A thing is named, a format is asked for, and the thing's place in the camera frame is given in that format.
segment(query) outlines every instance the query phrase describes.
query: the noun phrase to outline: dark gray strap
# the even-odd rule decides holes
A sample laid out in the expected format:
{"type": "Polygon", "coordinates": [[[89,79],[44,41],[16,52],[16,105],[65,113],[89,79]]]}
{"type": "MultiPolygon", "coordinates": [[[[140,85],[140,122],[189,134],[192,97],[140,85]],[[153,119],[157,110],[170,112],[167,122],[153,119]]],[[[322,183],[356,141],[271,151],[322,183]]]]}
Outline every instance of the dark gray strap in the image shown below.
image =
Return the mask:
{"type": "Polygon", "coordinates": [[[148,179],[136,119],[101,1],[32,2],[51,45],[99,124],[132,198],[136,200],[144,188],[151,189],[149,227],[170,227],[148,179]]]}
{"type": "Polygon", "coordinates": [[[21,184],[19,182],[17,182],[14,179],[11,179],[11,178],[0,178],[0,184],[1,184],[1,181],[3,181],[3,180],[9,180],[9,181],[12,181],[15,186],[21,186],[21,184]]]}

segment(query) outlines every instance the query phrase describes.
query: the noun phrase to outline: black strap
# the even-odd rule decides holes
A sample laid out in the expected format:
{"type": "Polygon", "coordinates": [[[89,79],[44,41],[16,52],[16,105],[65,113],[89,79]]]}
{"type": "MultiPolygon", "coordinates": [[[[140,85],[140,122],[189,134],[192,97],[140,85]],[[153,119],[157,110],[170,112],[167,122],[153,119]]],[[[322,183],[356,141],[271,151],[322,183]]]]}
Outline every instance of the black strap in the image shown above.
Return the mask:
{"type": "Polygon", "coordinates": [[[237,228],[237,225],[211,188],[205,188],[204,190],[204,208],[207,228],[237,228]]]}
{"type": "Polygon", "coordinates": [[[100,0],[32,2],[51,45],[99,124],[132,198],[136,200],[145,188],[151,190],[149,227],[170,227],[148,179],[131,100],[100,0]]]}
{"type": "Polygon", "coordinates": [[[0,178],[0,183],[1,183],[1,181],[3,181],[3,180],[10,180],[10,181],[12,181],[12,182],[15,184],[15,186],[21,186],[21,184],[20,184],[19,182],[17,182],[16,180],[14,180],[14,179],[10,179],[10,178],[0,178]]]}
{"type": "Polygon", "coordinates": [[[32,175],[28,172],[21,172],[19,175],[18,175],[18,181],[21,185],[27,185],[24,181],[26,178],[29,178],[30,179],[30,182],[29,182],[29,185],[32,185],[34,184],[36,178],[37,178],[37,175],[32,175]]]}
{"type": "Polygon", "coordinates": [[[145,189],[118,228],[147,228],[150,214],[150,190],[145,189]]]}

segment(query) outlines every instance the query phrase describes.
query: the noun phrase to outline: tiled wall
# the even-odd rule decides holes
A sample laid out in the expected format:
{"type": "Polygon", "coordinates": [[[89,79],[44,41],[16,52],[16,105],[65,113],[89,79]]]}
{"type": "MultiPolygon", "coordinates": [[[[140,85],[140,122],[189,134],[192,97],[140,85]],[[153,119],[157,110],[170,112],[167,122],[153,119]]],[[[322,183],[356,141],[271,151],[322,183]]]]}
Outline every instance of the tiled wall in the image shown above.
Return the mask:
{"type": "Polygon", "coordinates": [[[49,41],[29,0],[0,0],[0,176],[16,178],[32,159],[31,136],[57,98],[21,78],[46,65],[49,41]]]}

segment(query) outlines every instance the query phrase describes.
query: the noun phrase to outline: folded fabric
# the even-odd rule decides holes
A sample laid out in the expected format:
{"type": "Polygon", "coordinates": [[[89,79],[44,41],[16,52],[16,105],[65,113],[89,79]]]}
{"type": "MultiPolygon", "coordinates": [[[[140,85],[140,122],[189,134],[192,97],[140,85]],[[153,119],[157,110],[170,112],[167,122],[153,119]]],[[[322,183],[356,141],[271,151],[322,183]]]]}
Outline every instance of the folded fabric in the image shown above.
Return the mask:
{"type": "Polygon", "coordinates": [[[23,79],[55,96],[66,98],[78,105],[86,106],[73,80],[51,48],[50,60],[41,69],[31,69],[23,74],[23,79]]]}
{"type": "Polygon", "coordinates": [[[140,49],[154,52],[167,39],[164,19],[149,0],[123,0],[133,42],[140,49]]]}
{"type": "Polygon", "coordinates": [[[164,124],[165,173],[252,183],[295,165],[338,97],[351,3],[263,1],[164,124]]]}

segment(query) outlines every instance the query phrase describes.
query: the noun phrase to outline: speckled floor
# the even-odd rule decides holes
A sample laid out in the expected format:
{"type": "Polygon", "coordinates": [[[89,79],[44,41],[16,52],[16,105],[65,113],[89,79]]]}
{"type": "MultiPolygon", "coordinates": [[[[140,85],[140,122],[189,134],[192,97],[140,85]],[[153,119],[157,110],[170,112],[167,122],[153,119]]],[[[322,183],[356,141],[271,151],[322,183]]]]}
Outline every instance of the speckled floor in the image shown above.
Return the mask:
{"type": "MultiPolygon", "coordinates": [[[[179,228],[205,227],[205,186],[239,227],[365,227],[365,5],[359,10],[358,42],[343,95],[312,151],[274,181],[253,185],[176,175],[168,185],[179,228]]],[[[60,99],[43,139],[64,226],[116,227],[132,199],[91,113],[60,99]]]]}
# # #
__ASSIGNMENT__. Set every line of the data down again, word for word.

__ANSWER TO THIS TASK__.
A thing is named, a format is asked for, and the thing's place in the camera frame is given in that format.
segment(query) outlines every instance the query phrase describes.
query: the noun phrase to outline: dark gray strap
# the even-odd rule decides holes
A sample laid out in the expected format:
{"type": "Polygon", "coordinates": [[[89,79],[44,41],[16,52],[16,105],[65,113],[89,79]]]}
{"type": "MultiPolygon", "coordinates": [[[[140,85],[140,122],[189,134],[192,97],[140,85]],[[153,119],[157,110],[170,112],[167,122],[153,119]]],[[[322,183],[356,141],[271,151],[322,183]]]]}
Outline every instance of the dark gray strap in the image shown below.
image =
Return the mask:
{"type": "Polygon", "coordinates": [[[148,179],[136,119],[101,1],[32,2],[51,45],[99,124],[132,198],[136,200],[144,188],[151,189],[149,227],[170,227],[148,179]]]}
{"type": "Polygon", "coordinates": [[[21,184],[19,182],[17,182],[14,179],[11,179],[11,178],[0,178],[0,184],[1,184],[1,181],[3,181],[3,180],[9,180],[9,181],[12,181],[15,186],[21,186],[21,184]]]}

segment(query) outlines every instance the query phrase describes.
query: the noun phrase to outline: black strap
# the even-odd rule decides holes
A sample laid out in the expected format:
{"type": "Polygon", "coordinates": [[[89,79],[44,41],[16,52],[16,105],[65,113],[89,79]]]}
{"type": "MultiPolygon", "coordinates": [[[[140,85],[140,122],[189,134],[192,97],[140,85]],[[153,119],[157,110],[170,112],[167,122],[153,119]]],[[[322,183],[356,141],[271,151],[322,183]]]]}
Outline every instance of the black strap in the image shown above.
Return the mask:
{"type": "Polygon", "coordinates": [[[237,228],[237,225],[211,188],[205,188],[204,190],[204,208],[207,228],[237,228]]]}
{"type": "Polygon", "coordinates": [[[100,0],[32,2],[51,45],[99,124],[132,198],[136,200],[145,188],[151,190],[149,227],[170,227],[148,179],[131,100],[100,0]]]}
{"type": "Polygon", "coordinates": [[[0,178],[0,183],[1,183],[1,181],[3,181],[3,180],[10,180],[10,181],[12,181],[12,182],[15,184],[15,186],[21,186],[21,184],[20,184],[19,182],[17,182],[16,180],[14,180],[14,179],[10,179],[10,178],[0,178]]]}
{"type": "Polygon", "coordinates": [[[32,175],[28,172],[21,172],[19,175],[18,175],[18,181],[21,185],[27,185],[24,181],[26,178],[29,178],[30,179],[30,182],[29,182],[29,185],[32,185],[34,184],[36,178],[37,178],[37,175],[32,175]]]}
{"type": "Polygon", "coordinates": [[[145,189],[118,228],[147,228],[150,214],[150,190],[145,189]]]}

segment(query) outlines every instance the query phrase describes.
query: the noun phrase to outline: tiled wall
# the even-odd rule decides holes
A sample laid out in the expected format:
{"type": "Polygon", "coordinates": [[[89,79],[44,41],[16,52],[16,105],[65,113],[89,79]]]}
{"type": "MultiPolygon", "coordinates": [[[[140,85],[140,122],[189,134],[192,97],[140,85]],[[153,119],[157,110],[170,112],[167,122],[153,119]]],[[[322,183],[356,141],[271,151],[322,183]]]]}
Outline every instance of the tiled wall in the image shown above.
Return the mask:
{"type": "Polygon", "coordinates": [[[49,41],[29,0],[0,0],[0,176],[16,178],[32,159],[31,136],[57,98],[21,78],[46,65],[49,41]]]}

segment(query) outlines every instance the query phrase describes.
query: the noun phrase to outline: folded fabric
# the even-odd rule decides holes
A sample laid out in the expected format:
{"type": "Polygon", "coordinates": [[[89,79],[44,41],[16,52],[16,105],[65,113],[89,79]]]}
{"type": "MultiPolygon", "coordinates": [[[[140,85],[140,122],[189,134],[192,97],[140,85]],[[153,119],[157,110],[170,112],[167,122],[153,119]]],[[[322,183],[356,141],[271,151],[322,183]]]]}
Outline every instance of the folded fabric in the image shown above.
Return the mask:
{"type": "Polygon", "coordinates": [[[23,79],[55,96],[66,98],[78,105],[86,106],[73,80],[51,48],[50,60],[41,69],[31,69],[23,74],[23,79]]]}
{"type": "Polygon", "coordinates": [[[140,49],[154,52],[167,39],[164,19],[149,0],[123,0],[133,42],[140,49]]]}
{"type": "Polygon", "coordinates": [[[164,124],[165,173],[252,183],[295,165],[338,97],[351,3],[263,1],[164,124]]]}

segment(query) outlines every instance the query phrase describes.
query: the noun phrase to outline: speckled floor
# the even-odd rule decides holes
A sample laid out in the expected format:
{"type": "Polygon", "coordinates": [[[89,79],[44,41],[16,52],[16,105],[65,113],[89,79]]]}
{"type": "MultiPolygon", "coordinates": [[[[140,85],[140,122],[189,134],[192,97],[140,85]],[[153,119],[157,110],[170,112],[167,122],[153,119]]],[[[322,183],[356,141],[271,151],[322,183]]]]}
Outline every instance of the speckled floor in the image shown above.
Return the mask:
{"type": "MultiPolygon", "coordinates": [[[[179,228],[205,227],[205,186],[239,227],[365,227],[365,5],[359,10],[358,42],[343,95],[312,151],[274,181],[253,185],[176,175],[168,185],[179,228]]],[[[60,99],[43,139],[64,226],[116,227],[132,199],[91,113],[60,99]]]]}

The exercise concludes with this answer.